Most viewers express relief at Maher’s ability to cut through the fluff that many other networks, like CNN, MSNBC and Fox News are entrenched in. Rather, HBO’s uncensored platform allows him to lead uncut discussions on the most polarizing topics. Lately, Maher has advocated primarily for climate change prevention.

At the start of “Real Time’s” 12th season, Maher launched Flip a District, a political action movement to oust a congressman or woman from a heavily gerrymandered district. Unsatisfied voters – mostly liberals in conservative districts – posted to Twitter why his or her representative deserved to lose in November’s midterm elections. The campaign purports to combat gerrymandering, or redistricting, one of the leading causes of incumbency turnover rates, regardless of a candidate’s productivity in Congress.

“Real Time’s” website will choose a representative from the #flipadistrict Twitter feed sometime in September. After, Maher’s team intends to scout the district, to learn about its candidate and people and to “flip” the district by ousting the incumbent. The response to Flip a District has been widespread. Frustrated voters across America took to Twitter, Facebook and Instagram to win Maher’s help during the midterm elections.

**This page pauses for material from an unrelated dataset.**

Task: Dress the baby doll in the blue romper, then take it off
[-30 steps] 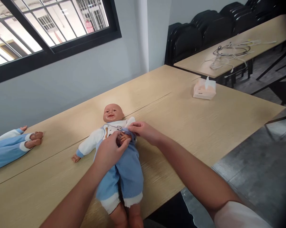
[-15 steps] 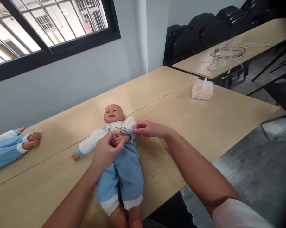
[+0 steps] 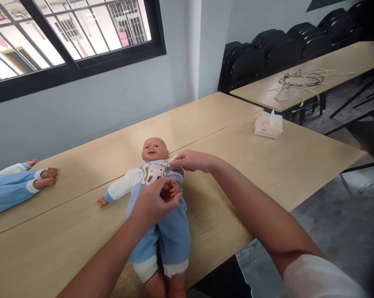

Bill Maher is the pundit for voters in search of meaningful debate and the comedian for viewers who enjoy social commentary. His program comes at you like a sledgehammer. It’s nothing like the wry satire of Jon Stewart or Stephen Colbert. Rather, he’s an uncensored outlet for the politically incorrect, a shameless crusader for progressivism and an unhinged Jon Stewart for the frustrated American.